# Exercise details
Each line from the beginning of the data below through the line containing "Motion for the" should be repeated exactly, please.

# Recorded data

*** Begin section ***

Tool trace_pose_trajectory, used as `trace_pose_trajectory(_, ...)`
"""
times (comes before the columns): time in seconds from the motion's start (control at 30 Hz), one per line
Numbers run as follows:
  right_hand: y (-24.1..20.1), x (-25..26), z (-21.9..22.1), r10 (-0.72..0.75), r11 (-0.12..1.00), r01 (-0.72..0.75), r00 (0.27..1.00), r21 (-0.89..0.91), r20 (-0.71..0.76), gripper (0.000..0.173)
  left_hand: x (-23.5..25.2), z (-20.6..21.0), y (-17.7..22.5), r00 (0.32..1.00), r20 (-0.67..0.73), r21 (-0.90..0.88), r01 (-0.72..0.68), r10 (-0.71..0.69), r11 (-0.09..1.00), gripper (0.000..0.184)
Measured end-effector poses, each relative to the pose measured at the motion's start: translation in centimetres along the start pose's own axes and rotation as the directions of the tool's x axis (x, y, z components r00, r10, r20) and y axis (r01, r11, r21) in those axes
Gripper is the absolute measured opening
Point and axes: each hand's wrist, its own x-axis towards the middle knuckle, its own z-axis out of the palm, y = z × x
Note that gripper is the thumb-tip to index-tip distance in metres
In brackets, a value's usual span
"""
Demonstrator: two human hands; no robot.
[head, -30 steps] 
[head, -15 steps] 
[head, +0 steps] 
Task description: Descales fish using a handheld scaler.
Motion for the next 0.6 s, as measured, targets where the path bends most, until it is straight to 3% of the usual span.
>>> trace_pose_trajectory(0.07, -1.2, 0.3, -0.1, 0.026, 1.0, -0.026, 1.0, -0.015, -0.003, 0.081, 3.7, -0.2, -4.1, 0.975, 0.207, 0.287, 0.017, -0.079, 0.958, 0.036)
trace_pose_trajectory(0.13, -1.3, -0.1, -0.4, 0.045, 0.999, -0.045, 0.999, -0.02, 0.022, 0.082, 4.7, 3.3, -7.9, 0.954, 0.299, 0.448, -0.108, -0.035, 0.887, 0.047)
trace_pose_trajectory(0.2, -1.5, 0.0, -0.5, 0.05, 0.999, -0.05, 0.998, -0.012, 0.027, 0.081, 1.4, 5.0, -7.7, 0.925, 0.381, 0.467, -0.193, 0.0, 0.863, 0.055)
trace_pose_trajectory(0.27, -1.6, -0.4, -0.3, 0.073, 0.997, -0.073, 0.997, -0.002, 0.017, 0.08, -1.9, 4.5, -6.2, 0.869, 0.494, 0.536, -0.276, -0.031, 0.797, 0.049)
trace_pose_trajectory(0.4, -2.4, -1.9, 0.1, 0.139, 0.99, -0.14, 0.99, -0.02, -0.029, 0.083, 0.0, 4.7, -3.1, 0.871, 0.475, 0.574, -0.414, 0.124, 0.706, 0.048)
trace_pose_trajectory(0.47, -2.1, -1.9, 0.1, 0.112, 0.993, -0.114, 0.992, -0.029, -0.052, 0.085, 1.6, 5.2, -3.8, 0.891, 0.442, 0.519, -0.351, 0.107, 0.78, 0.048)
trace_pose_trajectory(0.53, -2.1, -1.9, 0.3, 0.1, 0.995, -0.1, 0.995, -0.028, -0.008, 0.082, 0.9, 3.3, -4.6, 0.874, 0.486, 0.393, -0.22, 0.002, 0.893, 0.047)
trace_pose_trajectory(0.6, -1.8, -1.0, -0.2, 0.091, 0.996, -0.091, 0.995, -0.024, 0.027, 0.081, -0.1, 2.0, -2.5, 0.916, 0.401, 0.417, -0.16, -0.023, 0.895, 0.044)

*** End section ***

# Expected output
Tool trace_pose_trajectory, used as `trace_pose_trajectory(_, ...)`
"""
times (comes before the columns): time in seconds from the motion's start (control at 30 Hz), one per line
Numbers run as follows:
  right_hand: y (-24.1..20.1), x (-25..26), z (-21.9..22.1), r10 (-0.72..0.75), r11 (-0.12..1.00), r01 (-0.72..0.75), r00 (0.27..1.00), r21 (-0.89..0.91), r20 (-0.71..0.76), gripper (0.000..0.173)
  left_hand: x (-23.5..25.2), z (-20.6..21.0), y (-17.7..22.5), r00 (0.32..1.00), r20 (-0.67..0.73), r21 (-0.90..0.88), r01 (-0.72..0.68), r10 (-0.71..0.69), r11 (-0.09..1.00), gripper (0.000..0.184)
Measured end-effector poses, each relative to the pose measured at the motion's start: translation in centimetres along the start pose's own axes and rotation as the directions of the tool's x axis (x, y, z components r00, r10, r20) and y axis (r01, r11, r21) in those axes
Gripper is the absolute measured opening
Point and axes: each hand's wrist, its own x-axis towards the middle knuckle, its own z-axis out of the palm, y = z × x
Note that gripper is the thumb-tip to index-tip distance in metres
In brackets, a value's usual span
"""
Demonstrator: two human hands; no robot.
[head, -30 steps] 
[head, -15 steps] 
[head, +0 steps] 
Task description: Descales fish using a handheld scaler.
Motion for the next 0.6 s, as measured, targets where the path bends most, until it is straight to 3% of the usual span.

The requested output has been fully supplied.